BRIEF | The entries that follow should be repeated exactly, with no pictures kept.

INFORMATION SHOWN |
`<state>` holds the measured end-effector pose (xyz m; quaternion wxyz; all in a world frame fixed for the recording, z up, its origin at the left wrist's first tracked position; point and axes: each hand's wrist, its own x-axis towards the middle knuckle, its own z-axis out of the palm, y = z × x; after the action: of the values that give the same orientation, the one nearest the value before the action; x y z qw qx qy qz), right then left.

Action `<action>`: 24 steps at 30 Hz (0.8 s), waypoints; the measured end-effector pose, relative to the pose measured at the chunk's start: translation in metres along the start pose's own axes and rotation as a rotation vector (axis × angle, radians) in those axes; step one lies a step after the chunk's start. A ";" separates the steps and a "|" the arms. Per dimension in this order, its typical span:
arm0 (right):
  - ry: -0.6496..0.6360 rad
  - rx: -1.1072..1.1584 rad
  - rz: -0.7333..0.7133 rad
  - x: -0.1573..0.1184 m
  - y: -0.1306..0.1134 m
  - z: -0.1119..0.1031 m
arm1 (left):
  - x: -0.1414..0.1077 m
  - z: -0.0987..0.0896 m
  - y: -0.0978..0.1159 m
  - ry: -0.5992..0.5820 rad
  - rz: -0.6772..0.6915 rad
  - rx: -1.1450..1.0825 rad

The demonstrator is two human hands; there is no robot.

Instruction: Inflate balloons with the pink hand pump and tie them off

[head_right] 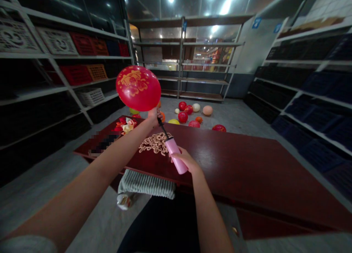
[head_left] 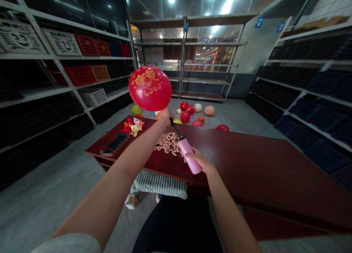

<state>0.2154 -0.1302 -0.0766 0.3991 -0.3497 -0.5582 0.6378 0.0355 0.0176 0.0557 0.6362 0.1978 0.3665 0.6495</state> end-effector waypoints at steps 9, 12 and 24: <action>-0.110 0.023 -0.005 -0.001 -0.005 0.001 | -0.015 0.005 0.058 0.092 0.206 0.028; -0.133 0.069 -0.043 -0.003 0.000 -0.006 | -0.023 0.021 0.049 0.008 0.238 0.039; 0.005 0.277 -0.037 -0.002 0.009 -0.010 | -0.051 0.046 -0.069 -0.266 -0.075 0.190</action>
<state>0.2242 -0.1284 -0.0866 0.4566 -0.2826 -0.4701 0.7005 0.1216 -0.0273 0.0468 0.6812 0.3275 0.3460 0.5559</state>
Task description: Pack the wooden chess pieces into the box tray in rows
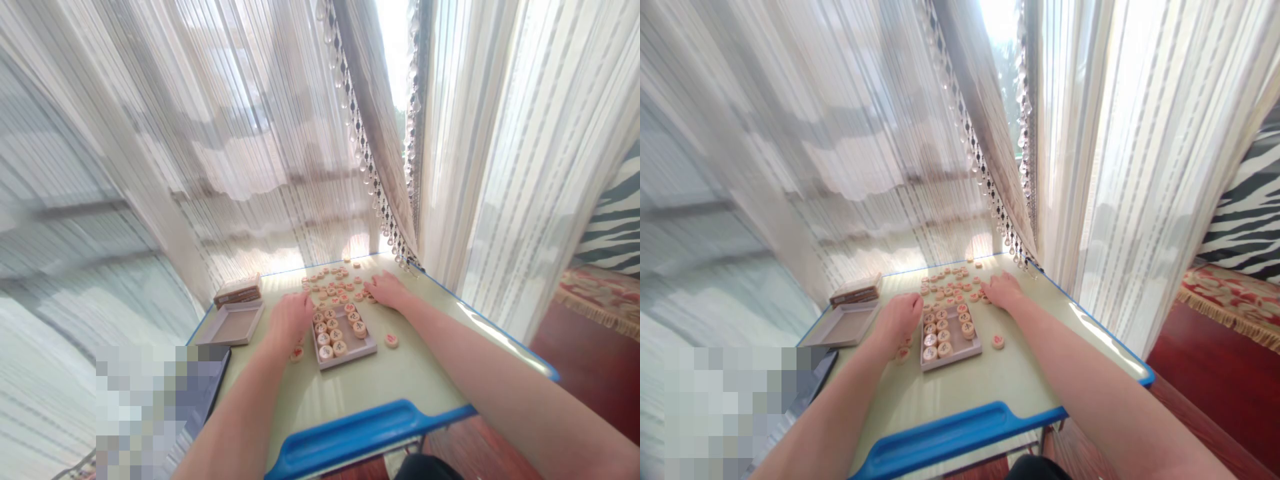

EXPECTED ANSWER |
`<state>` holds the measured end-effector pose (xyz m; quaternion wxyz; all in a world frame fixed for the recording, z up, its origin at the left wrist's first tracked position; point and axes: each hand's wrist, its own x-axis towards the middle knuckle, its own z-axis out of the palm, y = z × x; after the action: of the values that give the same orientation, the one nearest the value before the action; x y z qw qx qy qz), right then left.

Action `<action>`: 24 steps at 30 Hz (0.8 s), waypoints; the measured end-effector pose, relative to the pose measured at the chunk's start: translation in metres along the start pose's own axes and rotation as a rotation vector (axis × angle, radians) in those axes; step one lies a step after the chunk's start. A ";" separates the steps and a "|" the arms. Per dimension in this order, its typical span:
arm0 (right):
  - ry: -0.6496..0.6360 rad
  - rx: -1.1072..1.1584 rad
  - rz: -0.7333..0.7133 rad
  - x: -0.1573..0.1184 m
  - y: -0.1306..0.1134 m
  - z: -0.1119..0.1031 m
arm1 (left):
  - x: -0.1414..0.1077 m
  - z: -0.0987..0.0896 m
  - y: -0.0978..0.1159 m
  - ry: -0.5992..0.5820 rad
  - rz: -0.6772..0.6915 rad
  - rx: -1.1450..1.0825 rad

The demonstrator is two human hands; there is no robot.

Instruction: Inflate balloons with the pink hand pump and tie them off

[head_right] 
[head_left] 

<state>0.2154 -0.1302 -0.0766 0.3991 -0.3497 -0.5582 0.6378 0.0355 0.0176 0.0557 0.6362 0.1978 0.3665 0.6495</state> end-effector waypoints at steps 9, 12 and 24: <action>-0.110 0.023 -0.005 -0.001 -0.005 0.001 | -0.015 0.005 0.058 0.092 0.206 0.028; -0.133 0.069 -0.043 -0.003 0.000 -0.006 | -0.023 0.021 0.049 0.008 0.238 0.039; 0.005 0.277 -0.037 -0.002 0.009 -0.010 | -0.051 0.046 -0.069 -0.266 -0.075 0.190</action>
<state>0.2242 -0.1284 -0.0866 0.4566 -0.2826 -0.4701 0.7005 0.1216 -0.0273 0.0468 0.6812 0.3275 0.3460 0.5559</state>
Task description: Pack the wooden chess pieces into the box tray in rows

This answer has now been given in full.